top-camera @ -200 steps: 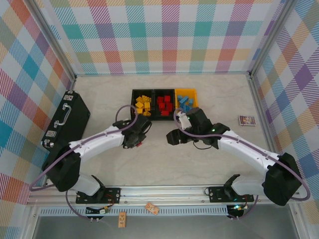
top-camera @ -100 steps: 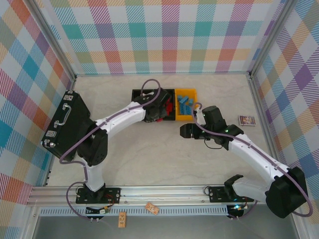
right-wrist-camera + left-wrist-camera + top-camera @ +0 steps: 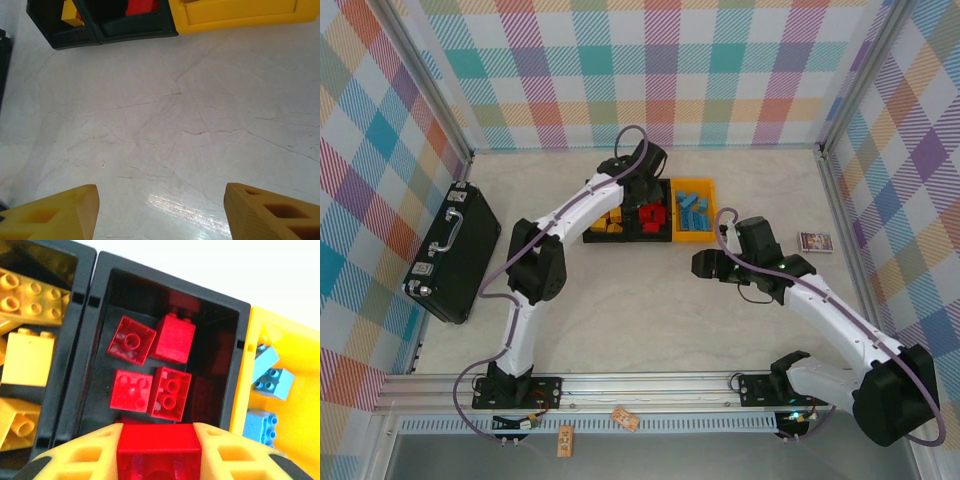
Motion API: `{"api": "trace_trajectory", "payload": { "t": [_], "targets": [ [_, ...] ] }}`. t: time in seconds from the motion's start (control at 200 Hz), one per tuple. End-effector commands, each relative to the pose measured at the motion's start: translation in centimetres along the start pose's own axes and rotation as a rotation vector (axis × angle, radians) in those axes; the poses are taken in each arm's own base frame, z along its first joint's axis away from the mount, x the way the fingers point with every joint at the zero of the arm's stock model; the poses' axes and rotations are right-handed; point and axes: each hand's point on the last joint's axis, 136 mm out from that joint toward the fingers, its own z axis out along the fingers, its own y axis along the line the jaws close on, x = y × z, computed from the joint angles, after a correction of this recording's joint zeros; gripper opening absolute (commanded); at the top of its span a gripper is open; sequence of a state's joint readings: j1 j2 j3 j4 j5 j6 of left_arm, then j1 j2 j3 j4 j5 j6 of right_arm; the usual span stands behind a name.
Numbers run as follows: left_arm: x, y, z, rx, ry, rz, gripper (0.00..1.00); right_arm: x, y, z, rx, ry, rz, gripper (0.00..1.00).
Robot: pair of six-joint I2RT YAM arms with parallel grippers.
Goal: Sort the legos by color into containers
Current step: Place the lego in the container.
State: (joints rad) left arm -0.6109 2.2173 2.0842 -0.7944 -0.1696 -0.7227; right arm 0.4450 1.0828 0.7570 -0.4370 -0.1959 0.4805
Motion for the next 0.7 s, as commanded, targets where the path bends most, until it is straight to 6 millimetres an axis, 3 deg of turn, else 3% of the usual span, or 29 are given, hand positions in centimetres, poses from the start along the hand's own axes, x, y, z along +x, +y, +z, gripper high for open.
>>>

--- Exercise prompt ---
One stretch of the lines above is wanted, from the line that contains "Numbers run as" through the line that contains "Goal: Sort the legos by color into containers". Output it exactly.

--- Result of the exercise ---
Numbers run as follows: left_arm: x, y, z, rx, ry, rz, gripper (0.00..1.00); right_arm: x, y, z, rx, ry, rz, gripper (0.00..1.00).
Robot: pair of six-joint I2RT YAM arms with parallel grippers.
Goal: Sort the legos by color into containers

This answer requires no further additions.